There are special types of regression models for these kinds of problems.
The expected loan amount for a given individual is a function of both the probability that they respond and take out some type of loan and the loan amount they take out conditional on them responding. In mathematical terms, we can think of it as expected value of the loan amount and it can be expressed like this:
$E[loan$ $amount] = Prob(response) * E[amount | responded] + Prob(no$ $response) * E[amount | not$ $responded]$
(It seems like in your case you may be assuming that without receiving a letter an individual has a zero probability of taking out a loan, so you can drop everything after the $+$ operator, if that's the case.)
So you have to model both variables - probability and amount. The question is how. If you just go with the first approach you outlined, i.e., a basic regression for modeling counts like Poisson or Negative Binomial and include 0's in the model, then you will be assuming that the zeros and the nonzeros (positive values) come from the same data-generating process, governed by the same data distribution, and are influenced in the same manner by the same set of predictors. But models like hurdle models and zero-inflated models (e.g., zero-inflated Poisson) separately model the binary outcome of whether a count variable is zero-valued or positively-valued and the conditional distribution of positive values.

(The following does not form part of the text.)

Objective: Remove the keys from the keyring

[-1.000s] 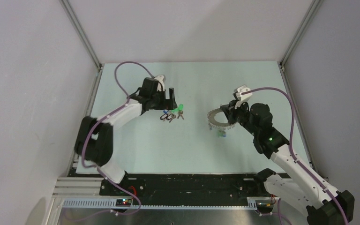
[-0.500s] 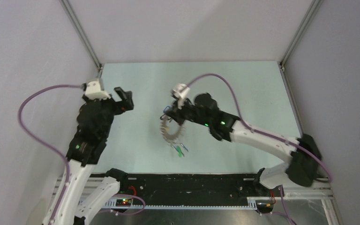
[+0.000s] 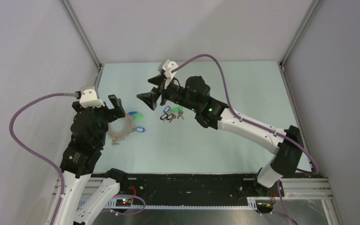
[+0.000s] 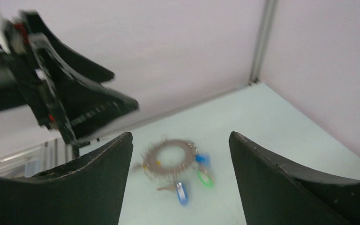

(If you want to know more hurdle and zero-inflated models, here is a couple of links to Q&A's on the Cross Validated site:
You could also manually construct those separate binomial (logistic) and count models (using separate sets of predictors if you wanted) and try to combine the results. One issue though is that you would need to model amounts only for those individuals who have previously responded (as you are looking for expected amount conditional on responding) and it would be difficult for you to calculate/estimate expected amounts for individuals who have not previously responded and for any new customers.